→ **Work task**
Find all lines with the word "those" in the material, then copy them.

** Records supplied follows **

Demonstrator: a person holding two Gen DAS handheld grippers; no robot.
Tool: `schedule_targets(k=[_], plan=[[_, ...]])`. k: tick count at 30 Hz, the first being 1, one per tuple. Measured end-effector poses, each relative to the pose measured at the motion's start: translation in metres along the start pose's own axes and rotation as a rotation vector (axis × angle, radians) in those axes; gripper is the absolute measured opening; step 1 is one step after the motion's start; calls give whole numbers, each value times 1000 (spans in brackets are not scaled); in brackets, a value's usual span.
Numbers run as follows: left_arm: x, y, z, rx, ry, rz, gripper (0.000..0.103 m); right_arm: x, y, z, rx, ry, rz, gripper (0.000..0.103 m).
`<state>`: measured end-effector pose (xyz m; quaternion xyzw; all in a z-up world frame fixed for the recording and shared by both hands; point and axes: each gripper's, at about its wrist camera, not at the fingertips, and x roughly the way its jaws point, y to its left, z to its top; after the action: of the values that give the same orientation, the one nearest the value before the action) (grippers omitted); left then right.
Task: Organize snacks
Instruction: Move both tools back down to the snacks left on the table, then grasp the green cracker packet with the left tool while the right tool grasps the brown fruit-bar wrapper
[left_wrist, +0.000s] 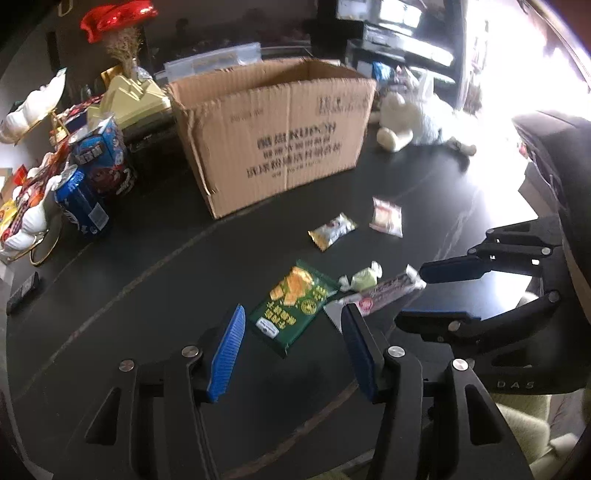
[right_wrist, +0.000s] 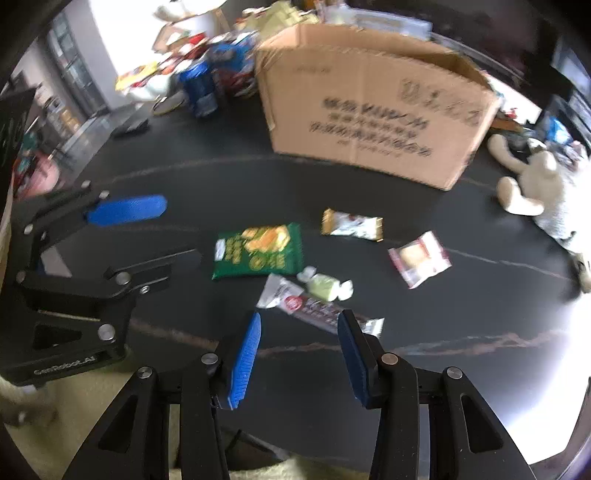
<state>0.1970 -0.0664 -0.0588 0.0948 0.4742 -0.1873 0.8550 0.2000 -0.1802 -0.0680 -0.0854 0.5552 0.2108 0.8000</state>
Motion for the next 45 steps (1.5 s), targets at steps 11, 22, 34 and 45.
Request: schedule_targets(k=[11,22,34,45], plan=[[30,-2,-11,53,92,-10,60,31,4,-4,-94,54,-35,55],[71,5,2,112,197,-50,60,55,-5,12,-143,130,-70,55],[90,6,12,120,207,-65,61,68,-10,14,-111,166,-25,54],[95,9,12,93,196,-68,46,59,-20,15,12,93,-6,24]])
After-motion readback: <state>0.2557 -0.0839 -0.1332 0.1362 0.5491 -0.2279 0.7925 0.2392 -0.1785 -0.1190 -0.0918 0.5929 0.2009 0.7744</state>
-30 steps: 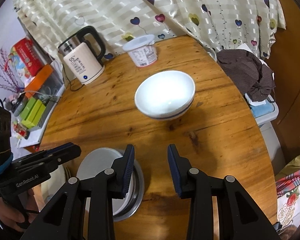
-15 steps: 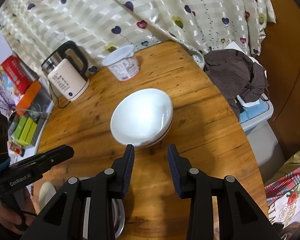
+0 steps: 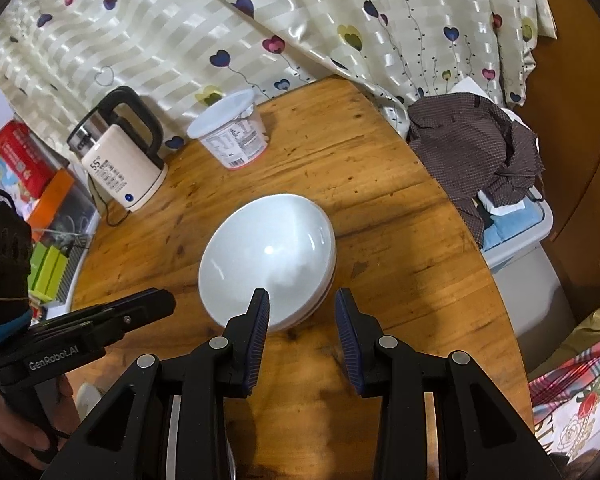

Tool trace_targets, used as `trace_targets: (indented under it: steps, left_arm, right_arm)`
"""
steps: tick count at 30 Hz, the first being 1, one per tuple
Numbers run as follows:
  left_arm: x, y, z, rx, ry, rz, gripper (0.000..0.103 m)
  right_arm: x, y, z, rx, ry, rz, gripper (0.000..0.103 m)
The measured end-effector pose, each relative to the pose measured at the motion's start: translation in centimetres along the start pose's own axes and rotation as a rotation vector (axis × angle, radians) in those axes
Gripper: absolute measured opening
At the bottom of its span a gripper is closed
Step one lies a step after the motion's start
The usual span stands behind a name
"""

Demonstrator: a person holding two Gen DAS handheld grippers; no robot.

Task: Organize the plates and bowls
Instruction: 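Close both grippers on the rim of the second white bowl, then lift the second white bowl with both grippers and carry it over the bowl stack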

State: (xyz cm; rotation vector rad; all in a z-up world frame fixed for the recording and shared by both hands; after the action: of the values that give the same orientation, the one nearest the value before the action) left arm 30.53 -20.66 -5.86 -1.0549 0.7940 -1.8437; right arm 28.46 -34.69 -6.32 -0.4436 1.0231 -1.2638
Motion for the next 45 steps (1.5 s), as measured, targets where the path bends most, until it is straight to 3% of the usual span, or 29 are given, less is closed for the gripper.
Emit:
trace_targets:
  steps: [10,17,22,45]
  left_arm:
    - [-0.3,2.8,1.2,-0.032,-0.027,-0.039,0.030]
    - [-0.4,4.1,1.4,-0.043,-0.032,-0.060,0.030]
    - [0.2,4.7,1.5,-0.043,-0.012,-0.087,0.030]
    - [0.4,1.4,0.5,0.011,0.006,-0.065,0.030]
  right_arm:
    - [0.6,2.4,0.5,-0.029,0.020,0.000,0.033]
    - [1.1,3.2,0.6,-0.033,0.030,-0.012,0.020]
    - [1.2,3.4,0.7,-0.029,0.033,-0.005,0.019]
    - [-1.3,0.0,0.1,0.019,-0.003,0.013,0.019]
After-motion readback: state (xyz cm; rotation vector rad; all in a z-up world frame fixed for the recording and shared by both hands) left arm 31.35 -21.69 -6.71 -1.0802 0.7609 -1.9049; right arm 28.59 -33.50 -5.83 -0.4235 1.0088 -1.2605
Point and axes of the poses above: each gripper's, at about its wrist camera, not at the fingertips, and y roughly the way its jaws point, x to its right, z to its top, the point moved 8 cm from there along y, roughly the way its jaws point, and after that the axes turned 1 degree about z, right-handed, at the moved point
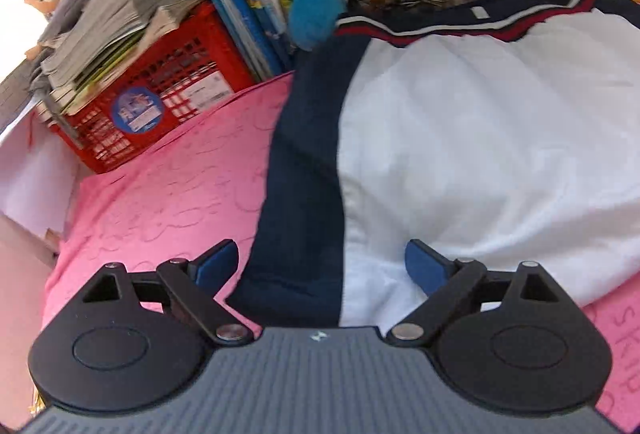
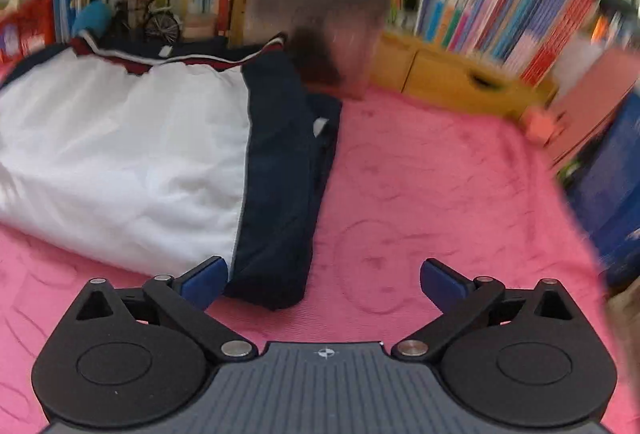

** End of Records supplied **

→ **Exercise response**
Tool: `schedule_targets(k=[_], plan=[[_, ...]])`. k: tick count at 30 Hz, the first being 1, one per tuple. Measured end-effector poses, each relative to the pose measured at the motion's start: translation in metres along the start pose's own axes and rotation as a rotation vector (axis × angle, radians) in those axes; gripper is the absolute measured opening; step 1 is one step after the motion's start; calls give whole numbers, each value times 1000 (spans in brackets are not scaled); in brackets, a value's usual span.
The measured end-effector pose, each relative to the pose measured at the motion's start: translation in centimetres along the start pose's own axes and rotation as a rotation vector (axis × angle, radians) in those axes

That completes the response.